O fim, no caso, é o do ciclo de alta dos juros; o BC faz de conta que o problema da inflação não é com ele
Não ousaria dizer que o Relatório Trimestral de Inflação (RTI) é uma leitura agradável, embora supere de longe algumas das respostas proferidas durante a entrevista que se seguiu à sua divulgação. Permanece, contudo, informação essencial a quem, como eu, ainda nutre a ilusão de tentar entender os rumos da política monetária no Brasil.
Dois aspectos saltam aos olhos.

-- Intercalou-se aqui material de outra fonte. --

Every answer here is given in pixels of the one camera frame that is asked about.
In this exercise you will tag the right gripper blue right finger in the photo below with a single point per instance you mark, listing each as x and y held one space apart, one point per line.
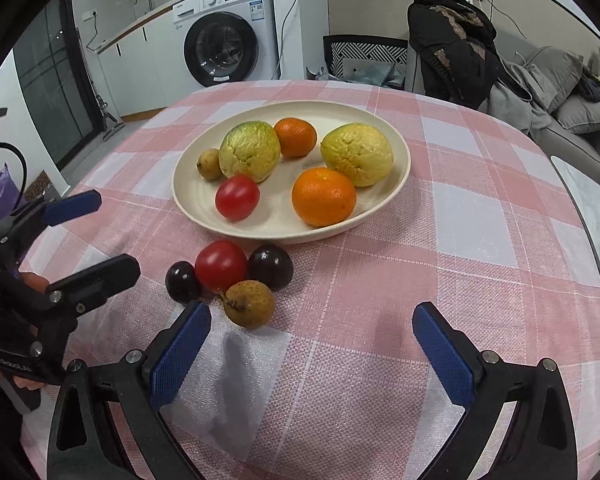
453 356

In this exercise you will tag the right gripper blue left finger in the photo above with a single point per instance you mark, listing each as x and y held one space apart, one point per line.
172 353

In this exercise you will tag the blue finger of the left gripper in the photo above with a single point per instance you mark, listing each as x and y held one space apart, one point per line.
89 289
71 207

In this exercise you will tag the small dark plum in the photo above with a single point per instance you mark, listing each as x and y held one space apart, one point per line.
182 284

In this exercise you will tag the brown longan with stem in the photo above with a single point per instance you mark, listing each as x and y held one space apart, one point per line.
249 304

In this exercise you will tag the red cherry tomato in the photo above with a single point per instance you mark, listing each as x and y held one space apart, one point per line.
221 265
237 198

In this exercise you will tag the larger dark plum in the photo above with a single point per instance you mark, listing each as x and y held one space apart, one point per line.
271 265

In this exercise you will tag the brown round longan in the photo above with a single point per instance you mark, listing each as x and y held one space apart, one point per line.
208 165

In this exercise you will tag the person's left hand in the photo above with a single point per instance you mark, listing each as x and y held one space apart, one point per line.
37 283

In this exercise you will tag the pink white checkered tablecloth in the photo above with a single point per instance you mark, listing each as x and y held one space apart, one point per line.
336 387

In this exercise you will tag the white kitchen cabinet counter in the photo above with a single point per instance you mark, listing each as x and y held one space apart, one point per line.
145 69

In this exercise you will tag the green yellow guava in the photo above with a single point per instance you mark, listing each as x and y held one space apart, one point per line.
251 149

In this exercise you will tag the large orange tangerine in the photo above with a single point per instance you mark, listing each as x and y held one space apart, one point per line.
323 197

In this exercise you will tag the chrome faucet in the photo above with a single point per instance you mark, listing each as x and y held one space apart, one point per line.
142 7

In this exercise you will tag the white front-load washing machine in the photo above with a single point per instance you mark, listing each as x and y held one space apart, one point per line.
226 41

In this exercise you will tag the small orange tangerine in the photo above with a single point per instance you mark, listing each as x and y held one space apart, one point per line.
296 137

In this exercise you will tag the grey sofa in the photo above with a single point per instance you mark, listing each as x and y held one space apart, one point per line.
579 150

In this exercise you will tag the grey blanket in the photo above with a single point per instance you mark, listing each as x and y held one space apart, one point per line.
521 97

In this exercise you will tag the grey pillow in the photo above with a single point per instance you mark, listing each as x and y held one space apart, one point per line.
561 71
578 115

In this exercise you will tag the black jacket on chair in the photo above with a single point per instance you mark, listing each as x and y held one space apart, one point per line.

O primeiro, claro, é o conjunto de previsões acerca do comportamento da inflação até o fim de 2015.
Em ambos os cenários projetados pelo Banco Central, um sob a suposição de manutenção da taxa de juros em 10% ao ano e outro presumindo ainda uma rodada de aumento para 10,25% ao ano, a inflação no final de 2015 baixaria a 5,4% e 5,3%, respectivamente, permanecendo, portanto, bastante acima da meta oficial, que --como o Banco Central deveria saber-- se encontra fixada em 4,5% desde o longínquo ano de 2005.
A serem confirmadas tais previsões, em geral muito otimistas, estabeleceríamos novo (e triste) recorde: seis anos com inflação superior à meta.
E pensar que ainda existem economistas que sugerem, como grande inovação na forma de condução da política monetária, o "alargamento" do prazo de convergência da inflação para dois (!) anos.
Diante desses números, um Banco Central realmente comprome- tido com a convergência da infla- ção à meta não teria alternativa que não fosse a sinalização de aperto monetário adicional.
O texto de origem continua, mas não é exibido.